UNSW Sydney has brought a global alliance of top climate change researchers together to provide a new, international platform for universities to communicate climate research with authority to our leaders.
An International Universities Climate Alliance (IUCA) has been formed to help accelerate the fight against climate change.
The IUCA comprises 40 of the world’s leading climate research universities in the united goal of ensuring governments, the public, media and industry have better access to research-based facts on climate change science, impacts, adaptation and mitigation.
UNSW, which has spearheaded the creation of the alliance to provide evidence-based recommendations to accelerate climate action, is initially coordinating the IUCA with member universities around the world.
“The climate alliance will elevate the voices of exceptional researchers by providing a new, global platform for universities to communicate climate research with authority internationally,” UNSW President and Vice-Chancellor, Professor Ian Jacobs, said.
“This new platform is needed now more than ever as the world grapples with providing a coordinated approach to tackling climate change,” he said.
Notwithstanding current urgencies around the COVID-19 pandemic, the alliance members decided not to delay the formation of the alliance due to the pressing and ongoing need to accelerate climate change mitigation and improve decision making.
An alliance charter is in development and a series of meetings is planned to coordinate the activities of members, which include many of the world’s best climate research institutions across a broad range of disciplines including science, economics, engineering, law, social science and planning. Some of the member universities include Arizona State University, California Institute of Technology, Nanjing University, the University of Edinburgh and the University of Hong Kong.
“Worldwide interest to act on climate change has been growing but the pace of that change has been far too slow. The alliance aims to accelerate climate action and ensure mitigation efforts are properly factored in with adaptation actions,” UNSW Climate Change Research Centre Professor, Matthew England, said.
Professor England noted that UNSW surveys of community attitudes across Australia conducted before the pandemic show that people see climate change as the biggest ongoing threat, and most agree a global alliance of universities can help government overcome policy gridlock.

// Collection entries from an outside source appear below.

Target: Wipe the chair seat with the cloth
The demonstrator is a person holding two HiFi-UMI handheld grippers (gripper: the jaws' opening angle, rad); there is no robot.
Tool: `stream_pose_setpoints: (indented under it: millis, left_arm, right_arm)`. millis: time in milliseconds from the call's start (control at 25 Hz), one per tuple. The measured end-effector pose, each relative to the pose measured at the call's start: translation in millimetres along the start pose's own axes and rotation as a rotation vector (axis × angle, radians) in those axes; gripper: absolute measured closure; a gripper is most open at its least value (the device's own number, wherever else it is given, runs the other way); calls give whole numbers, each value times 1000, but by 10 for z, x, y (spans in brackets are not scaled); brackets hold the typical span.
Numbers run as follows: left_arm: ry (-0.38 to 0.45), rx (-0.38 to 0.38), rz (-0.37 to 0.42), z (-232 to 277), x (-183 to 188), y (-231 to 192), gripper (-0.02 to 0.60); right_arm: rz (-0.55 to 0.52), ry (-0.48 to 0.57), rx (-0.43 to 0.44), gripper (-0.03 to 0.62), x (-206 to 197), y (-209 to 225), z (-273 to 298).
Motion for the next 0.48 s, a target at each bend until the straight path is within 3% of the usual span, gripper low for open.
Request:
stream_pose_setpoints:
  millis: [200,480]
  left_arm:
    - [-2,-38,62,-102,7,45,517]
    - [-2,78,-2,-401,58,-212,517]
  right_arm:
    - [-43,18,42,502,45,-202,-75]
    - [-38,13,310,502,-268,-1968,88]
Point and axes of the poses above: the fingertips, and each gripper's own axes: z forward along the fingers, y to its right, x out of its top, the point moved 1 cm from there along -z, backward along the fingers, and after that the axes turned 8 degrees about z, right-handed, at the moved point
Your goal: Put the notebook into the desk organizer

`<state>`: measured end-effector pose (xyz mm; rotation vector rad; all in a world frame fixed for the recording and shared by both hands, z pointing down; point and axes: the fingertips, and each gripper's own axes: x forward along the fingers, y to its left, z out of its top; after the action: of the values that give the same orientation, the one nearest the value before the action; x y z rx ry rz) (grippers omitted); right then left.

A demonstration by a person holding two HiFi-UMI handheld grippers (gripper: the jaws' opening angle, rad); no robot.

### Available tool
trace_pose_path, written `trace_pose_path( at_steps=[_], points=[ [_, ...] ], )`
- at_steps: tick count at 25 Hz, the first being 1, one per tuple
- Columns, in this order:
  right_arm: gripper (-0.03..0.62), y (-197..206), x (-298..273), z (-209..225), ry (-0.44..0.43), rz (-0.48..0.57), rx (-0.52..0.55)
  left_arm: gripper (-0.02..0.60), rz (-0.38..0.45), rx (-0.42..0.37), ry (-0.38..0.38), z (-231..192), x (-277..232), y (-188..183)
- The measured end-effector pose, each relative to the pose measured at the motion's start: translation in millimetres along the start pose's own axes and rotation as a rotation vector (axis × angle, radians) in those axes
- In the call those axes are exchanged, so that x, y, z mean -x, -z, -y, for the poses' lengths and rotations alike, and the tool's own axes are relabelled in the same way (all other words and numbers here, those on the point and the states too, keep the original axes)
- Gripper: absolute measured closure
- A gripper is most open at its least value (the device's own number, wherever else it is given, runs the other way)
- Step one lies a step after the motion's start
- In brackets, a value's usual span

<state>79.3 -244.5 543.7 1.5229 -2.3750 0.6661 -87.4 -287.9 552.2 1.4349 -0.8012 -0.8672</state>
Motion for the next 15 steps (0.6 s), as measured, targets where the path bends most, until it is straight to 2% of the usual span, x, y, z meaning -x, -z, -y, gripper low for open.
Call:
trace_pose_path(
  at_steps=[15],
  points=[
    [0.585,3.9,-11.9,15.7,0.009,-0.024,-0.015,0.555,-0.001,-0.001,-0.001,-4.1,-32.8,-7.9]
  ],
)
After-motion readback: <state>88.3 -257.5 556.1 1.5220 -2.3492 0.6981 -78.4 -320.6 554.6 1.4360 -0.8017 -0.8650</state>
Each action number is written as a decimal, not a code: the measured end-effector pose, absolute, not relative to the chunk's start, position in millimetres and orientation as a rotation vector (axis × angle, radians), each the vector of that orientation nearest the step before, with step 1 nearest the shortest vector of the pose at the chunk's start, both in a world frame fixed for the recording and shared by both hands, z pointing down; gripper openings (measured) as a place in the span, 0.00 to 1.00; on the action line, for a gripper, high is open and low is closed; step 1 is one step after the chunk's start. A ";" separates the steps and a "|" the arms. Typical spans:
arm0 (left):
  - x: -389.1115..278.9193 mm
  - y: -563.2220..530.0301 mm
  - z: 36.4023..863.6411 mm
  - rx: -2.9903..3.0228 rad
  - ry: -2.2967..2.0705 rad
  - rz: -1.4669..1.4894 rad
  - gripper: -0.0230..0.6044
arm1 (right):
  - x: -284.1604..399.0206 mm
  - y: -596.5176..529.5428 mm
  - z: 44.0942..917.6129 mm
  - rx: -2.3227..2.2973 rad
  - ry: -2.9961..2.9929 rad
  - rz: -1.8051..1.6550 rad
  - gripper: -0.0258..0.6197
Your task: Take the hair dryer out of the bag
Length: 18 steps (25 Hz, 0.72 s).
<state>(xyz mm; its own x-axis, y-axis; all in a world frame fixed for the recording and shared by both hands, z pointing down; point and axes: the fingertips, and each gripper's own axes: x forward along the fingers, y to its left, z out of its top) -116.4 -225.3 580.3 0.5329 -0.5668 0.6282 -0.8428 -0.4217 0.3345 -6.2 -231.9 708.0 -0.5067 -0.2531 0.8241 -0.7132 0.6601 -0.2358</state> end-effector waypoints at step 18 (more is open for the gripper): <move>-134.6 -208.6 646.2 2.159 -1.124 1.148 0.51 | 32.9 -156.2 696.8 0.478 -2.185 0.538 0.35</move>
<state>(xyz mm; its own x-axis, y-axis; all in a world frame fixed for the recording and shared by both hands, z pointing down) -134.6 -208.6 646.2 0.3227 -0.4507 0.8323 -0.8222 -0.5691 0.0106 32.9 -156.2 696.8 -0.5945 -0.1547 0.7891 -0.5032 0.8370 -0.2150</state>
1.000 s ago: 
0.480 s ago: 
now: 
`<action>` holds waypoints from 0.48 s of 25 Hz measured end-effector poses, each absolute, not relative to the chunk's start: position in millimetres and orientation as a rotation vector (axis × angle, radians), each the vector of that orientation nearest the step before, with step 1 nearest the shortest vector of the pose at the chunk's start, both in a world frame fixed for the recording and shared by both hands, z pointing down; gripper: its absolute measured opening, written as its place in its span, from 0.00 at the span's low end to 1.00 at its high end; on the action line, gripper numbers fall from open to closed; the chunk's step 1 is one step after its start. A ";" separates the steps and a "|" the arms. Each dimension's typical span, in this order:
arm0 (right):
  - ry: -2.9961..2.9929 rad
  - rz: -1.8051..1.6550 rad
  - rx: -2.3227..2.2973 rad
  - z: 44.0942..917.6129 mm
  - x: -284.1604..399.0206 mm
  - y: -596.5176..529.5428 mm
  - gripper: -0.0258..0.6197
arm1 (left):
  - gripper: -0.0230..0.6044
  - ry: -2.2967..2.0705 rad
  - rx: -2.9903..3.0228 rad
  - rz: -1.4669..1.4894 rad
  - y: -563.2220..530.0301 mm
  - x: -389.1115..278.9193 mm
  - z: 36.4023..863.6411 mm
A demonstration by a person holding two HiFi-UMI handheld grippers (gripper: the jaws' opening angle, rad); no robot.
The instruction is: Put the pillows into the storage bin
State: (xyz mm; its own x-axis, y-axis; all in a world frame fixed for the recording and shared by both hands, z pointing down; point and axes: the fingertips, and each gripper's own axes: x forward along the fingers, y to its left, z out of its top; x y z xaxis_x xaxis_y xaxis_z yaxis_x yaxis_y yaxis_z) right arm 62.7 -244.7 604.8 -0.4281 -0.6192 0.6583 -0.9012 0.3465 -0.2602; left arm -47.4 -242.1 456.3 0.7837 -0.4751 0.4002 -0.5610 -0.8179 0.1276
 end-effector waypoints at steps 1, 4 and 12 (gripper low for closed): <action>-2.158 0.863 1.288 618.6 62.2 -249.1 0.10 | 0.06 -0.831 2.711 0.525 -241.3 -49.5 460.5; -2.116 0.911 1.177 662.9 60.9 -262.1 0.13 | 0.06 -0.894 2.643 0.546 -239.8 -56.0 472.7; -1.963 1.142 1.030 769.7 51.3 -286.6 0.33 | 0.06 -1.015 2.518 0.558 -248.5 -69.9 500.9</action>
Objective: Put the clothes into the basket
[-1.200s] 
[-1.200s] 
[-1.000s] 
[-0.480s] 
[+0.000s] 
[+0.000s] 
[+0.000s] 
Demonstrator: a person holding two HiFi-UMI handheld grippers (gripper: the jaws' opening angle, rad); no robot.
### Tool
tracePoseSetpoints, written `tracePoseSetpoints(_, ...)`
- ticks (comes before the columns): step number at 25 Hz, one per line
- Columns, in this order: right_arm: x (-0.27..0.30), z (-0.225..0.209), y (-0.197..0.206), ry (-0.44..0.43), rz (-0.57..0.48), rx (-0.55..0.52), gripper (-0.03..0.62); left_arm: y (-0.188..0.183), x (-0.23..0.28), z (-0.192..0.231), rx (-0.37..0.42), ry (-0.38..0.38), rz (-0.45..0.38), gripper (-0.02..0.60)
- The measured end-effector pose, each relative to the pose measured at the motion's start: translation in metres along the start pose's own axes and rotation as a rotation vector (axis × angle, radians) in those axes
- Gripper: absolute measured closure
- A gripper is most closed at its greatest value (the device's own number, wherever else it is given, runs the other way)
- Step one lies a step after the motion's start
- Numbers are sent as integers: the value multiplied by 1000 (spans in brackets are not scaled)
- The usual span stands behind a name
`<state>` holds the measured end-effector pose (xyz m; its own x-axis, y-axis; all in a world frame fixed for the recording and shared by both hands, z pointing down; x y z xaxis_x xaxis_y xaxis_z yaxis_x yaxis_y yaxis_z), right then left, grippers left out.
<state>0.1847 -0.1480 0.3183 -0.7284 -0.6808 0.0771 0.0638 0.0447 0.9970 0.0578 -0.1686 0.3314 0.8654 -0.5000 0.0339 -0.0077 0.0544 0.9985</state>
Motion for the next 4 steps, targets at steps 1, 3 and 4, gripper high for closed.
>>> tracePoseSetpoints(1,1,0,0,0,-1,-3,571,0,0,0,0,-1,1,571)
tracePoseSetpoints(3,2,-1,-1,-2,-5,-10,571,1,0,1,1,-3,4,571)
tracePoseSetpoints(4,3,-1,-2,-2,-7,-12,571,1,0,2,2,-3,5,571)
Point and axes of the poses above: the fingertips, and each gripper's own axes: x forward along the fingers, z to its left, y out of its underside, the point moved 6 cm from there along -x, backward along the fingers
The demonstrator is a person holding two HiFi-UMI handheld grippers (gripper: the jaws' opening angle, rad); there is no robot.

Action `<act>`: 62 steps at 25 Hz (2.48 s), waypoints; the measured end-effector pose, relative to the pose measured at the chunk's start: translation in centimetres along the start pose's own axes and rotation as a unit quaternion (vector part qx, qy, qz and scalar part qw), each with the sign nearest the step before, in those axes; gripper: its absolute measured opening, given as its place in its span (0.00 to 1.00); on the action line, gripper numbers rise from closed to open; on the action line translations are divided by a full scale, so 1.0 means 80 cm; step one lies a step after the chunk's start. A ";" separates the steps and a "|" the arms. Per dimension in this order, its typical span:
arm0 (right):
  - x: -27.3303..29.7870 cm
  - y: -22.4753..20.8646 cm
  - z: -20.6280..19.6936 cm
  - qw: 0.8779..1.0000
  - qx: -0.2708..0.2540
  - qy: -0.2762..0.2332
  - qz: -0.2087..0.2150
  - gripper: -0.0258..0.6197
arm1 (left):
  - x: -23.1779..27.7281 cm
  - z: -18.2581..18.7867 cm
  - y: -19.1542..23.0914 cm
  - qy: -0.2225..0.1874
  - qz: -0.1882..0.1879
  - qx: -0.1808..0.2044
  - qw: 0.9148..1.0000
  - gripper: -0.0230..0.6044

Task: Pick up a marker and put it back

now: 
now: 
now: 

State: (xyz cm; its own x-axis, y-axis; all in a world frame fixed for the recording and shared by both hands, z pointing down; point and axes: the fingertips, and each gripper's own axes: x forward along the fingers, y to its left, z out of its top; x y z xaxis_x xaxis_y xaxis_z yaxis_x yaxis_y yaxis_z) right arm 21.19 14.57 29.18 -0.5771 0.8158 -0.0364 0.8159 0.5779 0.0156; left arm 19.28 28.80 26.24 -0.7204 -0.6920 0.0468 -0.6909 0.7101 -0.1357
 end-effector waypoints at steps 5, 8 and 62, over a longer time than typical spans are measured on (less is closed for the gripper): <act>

“With various scientific and government-related reports across many nations demonstrating that climate change is causing more extreme events, it is understandable that people feel frustration about a lack of government policy and leadership in tackling this issue,” he said.
Survey findings include:
Nearly 66 per cent of people support the creation of a global alliance of leading climate change researchers and universities to help political leaders understand the importance of addressing climate change.
Almost 63 per cent agree climate change is making some weather events more extreme, intense and regular.
Just over 67 per cent of all people believe Australia needs a comprehensive climate change policy.
72 per cent of people say renewable energy is crucial in helping to reduce harmful emissions and slow climate change.
77 per cent believe the best way to help Australia obtain a comprehensive climate change policy is through an open consultation process involving scientific leaders and the heads of the community, business and political parties.